Gender parity is 217 years away according to the World Economic Forum and the International Women’s Day tomorrow is aiming to raise awareness of this inequality and encourage us all to try and bridge the delta.
I signed up for their #PressForProgress campaign a few weeks ago and my personal pledge was to celebrate female role models and their career journeys. Consequently, I decided to reach out to my network of female business leaders and entrepreneurs on LinkedIn to understand more about their own unique paths to success.
I spoke with six senior women who hold key positions in their respective industries or businesses either in the US, UK, Canada or China. Each of them provides a unique insight into how they established their careers, how they tackled gender bias and how they have ultimately succeeded. They all have very different, yet equally fascinating, stories to tell which are the embodiment of what the International Women’s Day is trying to achieve.
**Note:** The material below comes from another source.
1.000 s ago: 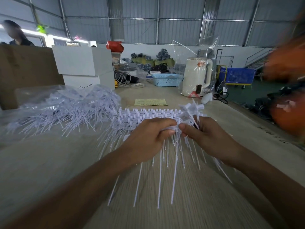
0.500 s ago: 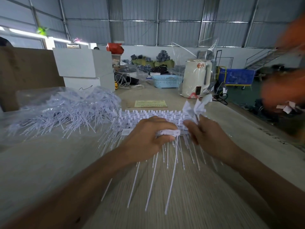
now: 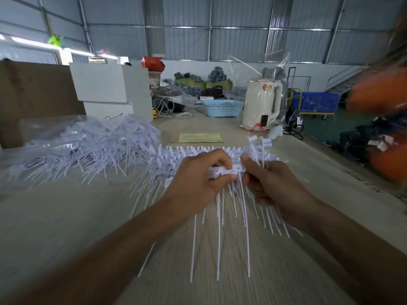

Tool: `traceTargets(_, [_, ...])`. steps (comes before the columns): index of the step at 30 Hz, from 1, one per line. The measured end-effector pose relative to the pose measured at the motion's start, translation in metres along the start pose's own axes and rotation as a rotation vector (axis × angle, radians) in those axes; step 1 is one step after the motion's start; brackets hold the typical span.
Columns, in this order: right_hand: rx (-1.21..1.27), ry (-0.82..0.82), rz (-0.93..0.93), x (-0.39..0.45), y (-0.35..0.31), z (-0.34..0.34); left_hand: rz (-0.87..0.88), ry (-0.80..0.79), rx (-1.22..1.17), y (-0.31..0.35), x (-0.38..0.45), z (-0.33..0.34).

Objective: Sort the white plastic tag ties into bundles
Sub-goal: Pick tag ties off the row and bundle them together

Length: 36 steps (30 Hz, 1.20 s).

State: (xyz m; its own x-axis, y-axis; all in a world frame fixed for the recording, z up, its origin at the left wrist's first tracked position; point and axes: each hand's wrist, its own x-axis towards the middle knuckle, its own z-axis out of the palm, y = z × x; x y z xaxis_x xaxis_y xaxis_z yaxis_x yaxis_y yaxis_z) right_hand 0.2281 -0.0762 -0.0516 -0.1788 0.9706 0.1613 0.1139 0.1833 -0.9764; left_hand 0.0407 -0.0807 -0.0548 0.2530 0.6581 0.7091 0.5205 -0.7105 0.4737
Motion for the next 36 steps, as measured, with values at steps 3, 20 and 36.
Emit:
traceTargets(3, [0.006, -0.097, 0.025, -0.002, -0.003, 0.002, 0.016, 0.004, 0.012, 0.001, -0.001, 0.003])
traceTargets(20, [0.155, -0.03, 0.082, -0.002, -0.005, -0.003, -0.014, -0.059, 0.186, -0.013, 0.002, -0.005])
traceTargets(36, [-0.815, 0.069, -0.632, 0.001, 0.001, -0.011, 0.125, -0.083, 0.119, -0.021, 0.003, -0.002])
In the hot seat today we have entrepreneur and LinkedIn personality, Michaela Alexis:
Ottawa based Michaela is something of a celebrity on LinkedIn having over 100,000 Followers on the platform, she is a regular speaker on the topic of personal branding and is also recognised as a pioneer in the use of short form content on LinkedIn. She also talks very candidly about her life including how she went from “penniless to President” of social media marketing agency Grade A within the space of a year. I asked Michaela how she had faced up to the challenges of being made redundant and how she reinvented herself at the tender age of 30 to become such a successful female entrepreneur:
“I think the most important thing that I did when I was laid off was allow myself space to grieve. We think that grief only happens when we lose something we love, but it can also apply to ideas that we have about who we are. I was laid off a month before I turned 30 years old, and I had all these ideas growing up about what 30 would look like. I thought I’d have it all together, but what I found was that I was still at the starting blocks on my career. I had to come to terms with the fact that my actual life didn’t follow the blueprint in my mind, and that was alright.
“The second step for me was to redefine success. Success couldn’t be about a salary, position, or size of an office. It had to mean more than that. Those things wouldn’t make me jump out of bed in the morning. I had to take a good look at what truly fueled me and make personal growth my top goal.”
A huge thanks to all the inspirational thoughts provided by my interviewees. The common thread I can see amongst all these incredibly smart business leaders is that they all have unwavering determination, an innate self-confidence and an unrelenting persistence to succeed. Any aspiring entrepreneur or aspiring business leader, from either gender, can learn a lot from these ladies.